Prompt =
Copy exactly the line containing "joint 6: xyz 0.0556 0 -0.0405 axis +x" and all the lines that follow it to the end of the records, minus the pictures.

*** Opening of Records provided ***

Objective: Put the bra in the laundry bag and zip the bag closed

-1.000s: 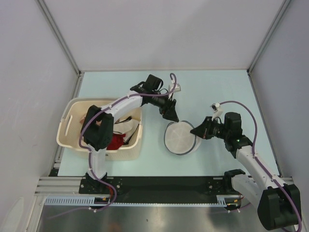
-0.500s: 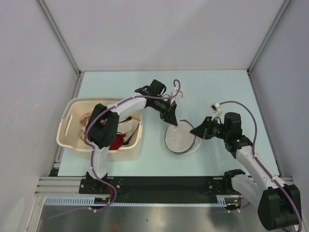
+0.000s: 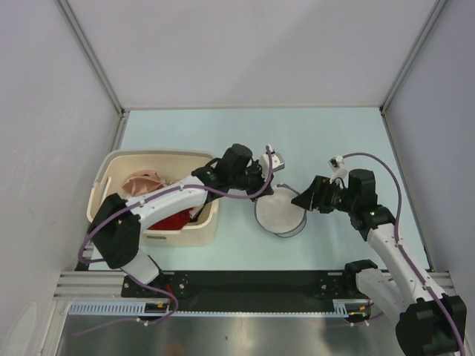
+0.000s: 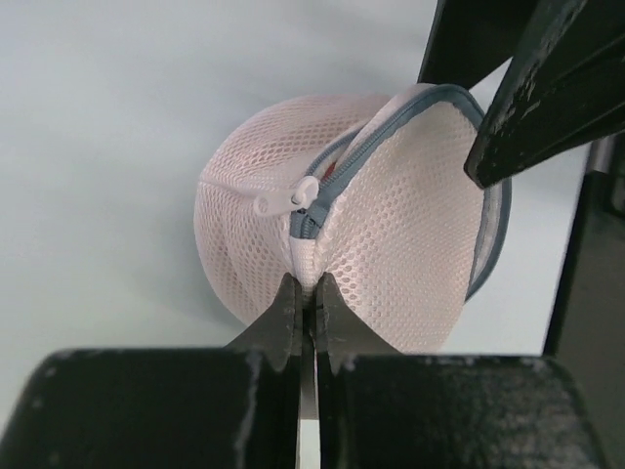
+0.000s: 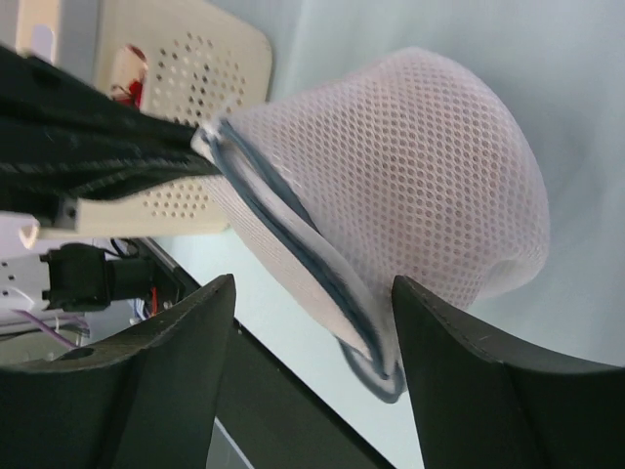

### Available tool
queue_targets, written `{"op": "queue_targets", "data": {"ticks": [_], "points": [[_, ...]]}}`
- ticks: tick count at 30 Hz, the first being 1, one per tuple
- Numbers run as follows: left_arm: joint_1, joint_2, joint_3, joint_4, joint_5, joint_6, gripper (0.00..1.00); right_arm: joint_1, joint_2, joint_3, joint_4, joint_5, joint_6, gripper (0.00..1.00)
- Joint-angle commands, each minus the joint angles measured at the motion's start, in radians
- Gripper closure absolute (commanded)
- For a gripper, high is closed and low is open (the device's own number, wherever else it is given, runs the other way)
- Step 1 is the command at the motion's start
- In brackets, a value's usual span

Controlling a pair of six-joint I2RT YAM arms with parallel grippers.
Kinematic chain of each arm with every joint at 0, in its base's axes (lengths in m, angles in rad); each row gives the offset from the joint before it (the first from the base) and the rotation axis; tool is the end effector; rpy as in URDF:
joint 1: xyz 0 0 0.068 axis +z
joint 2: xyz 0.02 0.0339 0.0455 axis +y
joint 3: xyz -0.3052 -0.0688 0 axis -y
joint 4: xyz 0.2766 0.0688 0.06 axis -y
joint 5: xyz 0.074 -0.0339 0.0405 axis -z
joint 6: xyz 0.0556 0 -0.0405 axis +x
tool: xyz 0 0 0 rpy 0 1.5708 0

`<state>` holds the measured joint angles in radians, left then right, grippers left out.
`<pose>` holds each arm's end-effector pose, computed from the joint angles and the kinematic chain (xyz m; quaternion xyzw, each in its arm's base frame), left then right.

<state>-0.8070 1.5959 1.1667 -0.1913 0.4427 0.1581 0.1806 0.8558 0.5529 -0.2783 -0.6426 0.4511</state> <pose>0.2631 -0.3091 0.2858 0.4915 0.7219 -0.3273 0.3608 0.1916 0.0689 0.2537 -0.0360 0.8476 0.4041 0.3419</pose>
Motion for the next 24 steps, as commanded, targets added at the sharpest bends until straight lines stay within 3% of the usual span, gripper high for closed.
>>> {"op": "queue_targets", "data": {"ticks": [1, 7, 11, 18, 24], "points": [[-0.064, -0.079, -0.07, 0.16, -0.295, -0.003, 1.0, -0.033, -0.009, 0.119, -0.018, -0.008, -0.005, 0.29], [-0.149, -0.129, -0.133, 0.206, -0.501, 0.001, 1.0, -0.033, 0.087, 0.206, 0.016, -0.054, -0.031, 0.28], [-0.176, -0.131, -0.133, 0.207, -0.519, 0.011, 1.0, 0.012, 0.123, 0.219, 0.085, -0.087, -0.061, 0.31], [-0.198, -0.129, -0.142, 0.205, -0.519, 0.041, 1.0, 0.089, 0.232, 0.229, 0.25, -0.068, -0.084, 0.45], [-0.199, -0.143, -0.157, 0.204, -0.498, 0.063, 1.0, 0.1, 0.324, 0.3, 0.234, -0.084, -0.155, 0.63]]}}
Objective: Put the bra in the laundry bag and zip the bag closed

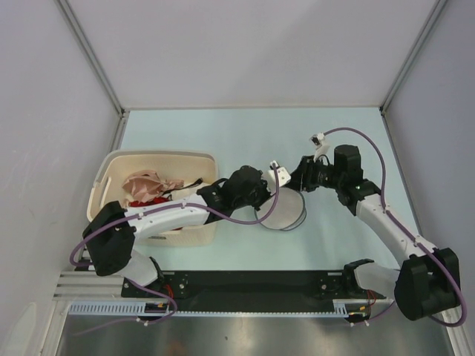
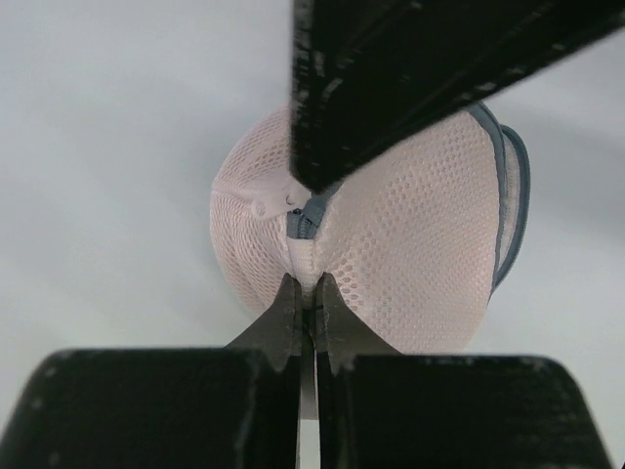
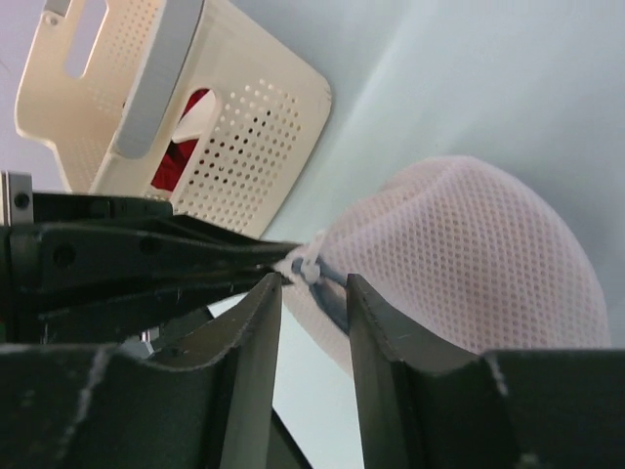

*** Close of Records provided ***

Solution to the problem =
joint 6: xyz 0.0556 0 -0.0405 axis +x
tool: xyz 0 0 0 rpy 0 1.5708 0

`<state>` holds the measured joint angles in radians, left then right, grippers left out.
`<pose>` holds each arm's end-effector pose, computed from the joint angles and the kinematic chain (xyz m; quaternion xyzw, each in its arm's base frame), left then right.

<state>-0.8070 1.5959 1.1667 -0.1913 0.4427 0.1581 0.1806 0.8558 0.5529 -0.2783 -0.6426 0.4511</state> <pose>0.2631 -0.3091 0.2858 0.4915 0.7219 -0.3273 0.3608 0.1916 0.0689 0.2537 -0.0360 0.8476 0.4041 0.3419</pose>
Motion for the next 24 steps, as commanded, targets added at the sharpest bends until straight lines stay within 3% of the usual span, gripper high for closed.
>>> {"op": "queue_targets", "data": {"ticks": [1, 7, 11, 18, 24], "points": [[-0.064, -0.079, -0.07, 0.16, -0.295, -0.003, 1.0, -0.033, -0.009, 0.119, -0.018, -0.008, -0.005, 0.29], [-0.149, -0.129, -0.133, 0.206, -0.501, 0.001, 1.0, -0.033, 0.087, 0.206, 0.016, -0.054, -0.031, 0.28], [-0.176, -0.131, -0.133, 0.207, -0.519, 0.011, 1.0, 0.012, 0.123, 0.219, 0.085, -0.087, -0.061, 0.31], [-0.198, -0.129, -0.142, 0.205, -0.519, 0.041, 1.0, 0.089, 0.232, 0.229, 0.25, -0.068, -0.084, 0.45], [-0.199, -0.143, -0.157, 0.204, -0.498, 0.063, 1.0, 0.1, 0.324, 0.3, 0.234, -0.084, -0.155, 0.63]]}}
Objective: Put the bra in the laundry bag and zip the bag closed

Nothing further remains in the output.